-- About this task --
Up to and including the line that contains "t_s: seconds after", return every line from the start of the data, unchanged.

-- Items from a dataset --
━━━━━━━━━━

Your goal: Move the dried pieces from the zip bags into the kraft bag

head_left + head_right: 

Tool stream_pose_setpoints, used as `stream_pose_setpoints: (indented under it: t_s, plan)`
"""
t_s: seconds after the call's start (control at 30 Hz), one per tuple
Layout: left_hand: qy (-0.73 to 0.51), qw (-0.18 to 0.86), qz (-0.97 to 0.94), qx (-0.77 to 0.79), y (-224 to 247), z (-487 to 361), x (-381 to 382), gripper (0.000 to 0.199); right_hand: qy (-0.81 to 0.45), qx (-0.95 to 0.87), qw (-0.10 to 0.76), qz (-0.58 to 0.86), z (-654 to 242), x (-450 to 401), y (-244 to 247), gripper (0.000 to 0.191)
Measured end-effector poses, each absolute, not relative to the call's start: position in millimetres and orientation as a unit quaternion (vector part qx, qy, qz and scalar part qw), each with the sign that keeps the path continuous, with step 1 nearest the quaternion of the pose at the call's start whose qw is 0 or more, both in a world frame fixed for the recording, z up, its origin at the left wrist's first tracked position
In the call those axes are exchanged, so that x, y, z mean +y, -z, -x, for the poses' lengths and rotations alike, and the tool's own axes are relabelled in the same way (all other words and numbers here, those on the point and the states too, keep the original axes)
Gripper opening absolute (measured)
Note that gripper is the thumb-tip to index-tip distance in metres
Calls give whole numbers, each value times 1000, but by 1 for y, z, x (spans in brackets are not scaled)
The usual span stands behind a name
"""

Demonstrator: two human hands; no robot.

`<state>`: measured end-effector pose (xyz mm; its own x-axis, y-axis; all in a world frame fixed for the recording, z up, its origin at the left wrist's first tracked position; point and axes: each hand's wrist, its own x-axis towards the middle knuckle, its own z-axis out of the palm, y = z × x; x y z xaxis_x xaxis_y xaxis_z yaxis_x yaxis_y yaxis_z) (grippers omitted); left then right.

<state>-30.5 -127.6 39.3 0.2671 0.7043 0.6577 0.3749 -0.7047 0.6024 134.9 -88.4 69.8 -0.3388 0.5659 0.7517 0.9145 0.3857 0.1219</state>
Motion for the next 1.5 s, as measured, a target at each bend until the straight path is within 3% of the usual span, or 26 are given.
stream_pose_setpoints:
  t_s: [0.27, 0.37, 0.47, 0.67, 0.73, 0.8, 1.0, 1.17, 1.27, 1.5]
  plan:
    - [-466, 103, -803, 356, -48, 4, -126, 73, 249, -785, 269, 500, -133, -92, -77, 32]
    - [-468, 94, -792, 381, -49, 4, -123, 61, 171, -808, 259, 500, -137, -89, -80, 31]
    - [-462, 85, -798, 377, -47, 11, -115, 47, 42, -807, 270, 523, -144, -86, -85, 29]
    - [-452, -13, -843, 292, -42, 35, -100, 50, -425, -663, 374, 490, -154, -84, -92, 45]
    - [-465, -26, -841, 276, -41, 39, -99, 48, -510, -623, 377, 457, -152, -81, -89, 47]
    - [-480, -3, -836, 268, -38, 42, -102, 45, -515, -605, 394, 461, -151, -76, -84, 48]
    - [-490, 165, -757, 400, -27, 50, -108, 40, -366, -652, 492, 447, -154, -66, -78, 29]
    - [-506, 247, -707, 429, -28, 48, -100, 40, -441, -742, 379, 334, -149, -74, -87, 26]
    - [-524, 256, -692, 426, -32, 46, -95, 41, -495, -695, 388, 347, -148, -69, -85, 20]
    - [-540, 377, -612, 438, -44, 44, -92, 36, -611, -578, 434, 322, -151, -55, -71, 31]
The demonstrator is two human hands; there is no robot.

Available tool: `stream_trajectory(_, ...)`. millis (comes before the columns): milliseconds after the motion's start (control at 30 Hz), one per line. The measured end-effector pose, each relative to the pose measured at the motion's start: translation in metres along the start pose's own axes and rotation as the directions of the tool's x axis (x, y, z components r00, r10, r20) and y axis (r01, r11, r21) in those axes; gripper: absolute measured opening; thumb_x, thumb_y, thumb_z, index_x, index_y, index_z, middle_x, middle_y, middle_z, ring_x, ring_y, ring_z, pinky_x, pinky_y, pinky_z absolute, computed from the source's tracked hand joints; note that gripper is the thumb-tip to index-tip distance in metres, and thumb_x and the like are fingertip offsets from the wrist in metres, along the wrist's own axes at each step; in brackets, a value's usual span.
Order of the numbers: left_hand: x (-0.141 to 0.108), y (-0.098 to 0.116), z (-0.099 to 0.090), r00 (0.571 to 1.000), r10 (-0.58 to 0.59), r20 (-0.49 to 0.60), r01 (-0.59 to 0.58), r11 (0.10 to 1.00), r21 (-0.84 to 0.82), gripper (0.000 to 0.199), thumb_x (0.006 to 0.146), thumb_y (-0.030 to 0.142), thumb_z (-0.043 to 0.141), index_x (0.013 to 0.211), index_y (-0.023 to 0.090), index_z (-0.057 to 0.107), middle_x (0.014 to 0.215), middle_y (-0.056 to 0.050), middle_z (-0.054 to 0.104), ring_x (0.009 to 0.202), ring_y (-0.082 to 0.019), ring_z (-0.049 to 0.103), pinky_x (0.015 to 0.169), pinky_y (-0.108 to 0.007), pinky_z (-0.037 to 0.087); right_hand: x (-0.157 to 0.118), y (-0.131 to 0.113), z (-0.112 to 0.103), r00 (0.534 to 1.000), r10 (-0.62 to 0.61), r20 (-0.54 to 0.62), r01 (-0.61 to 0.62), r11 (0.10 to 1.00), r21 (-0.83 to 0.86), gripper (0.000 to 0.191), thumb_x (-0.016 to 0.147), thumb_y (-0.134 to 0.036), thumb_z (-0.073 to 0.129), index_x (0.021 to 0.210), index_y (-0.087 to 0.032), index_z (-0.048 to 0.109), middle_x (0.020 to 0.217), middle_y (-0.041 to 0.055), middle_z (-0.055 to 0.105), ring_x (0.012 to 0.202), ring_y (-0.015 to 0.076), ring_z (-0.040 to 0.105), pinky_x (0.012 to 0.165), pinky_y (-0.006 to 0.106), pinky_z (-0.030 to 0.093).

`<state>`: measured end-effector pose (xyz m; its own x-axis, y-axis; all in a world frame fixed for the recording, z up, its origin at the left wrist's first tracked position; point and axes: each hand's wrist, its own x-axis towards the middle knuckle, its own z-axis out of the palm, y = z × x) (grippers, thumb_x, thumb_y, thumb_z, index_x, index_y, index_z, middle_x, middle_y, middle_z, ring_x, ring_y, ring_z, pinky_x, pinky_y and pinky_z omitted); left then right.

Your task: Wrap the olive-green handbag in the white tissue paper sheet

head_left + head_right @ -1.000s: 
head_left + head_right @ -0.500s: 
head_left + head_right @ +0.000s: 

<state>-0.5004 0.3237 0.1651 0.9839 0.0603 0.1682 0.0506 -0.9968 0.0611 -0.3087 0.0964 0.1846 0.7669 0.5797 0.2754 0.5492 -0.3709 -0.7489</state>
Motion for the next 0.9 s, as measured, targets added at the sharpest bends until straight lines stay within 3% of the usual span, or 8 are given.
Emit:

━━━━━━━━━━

-- Output --
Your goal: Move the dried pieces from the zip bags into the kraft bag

head_left + head_right: 

Tool stream_pose_setpoints, used as `stream_pose_setpoints: (indented under it: t_s, plan)`
"""
t_s: seconds after the call's start (control at 30 Hz), one per tuple

No further output remains for this exercise.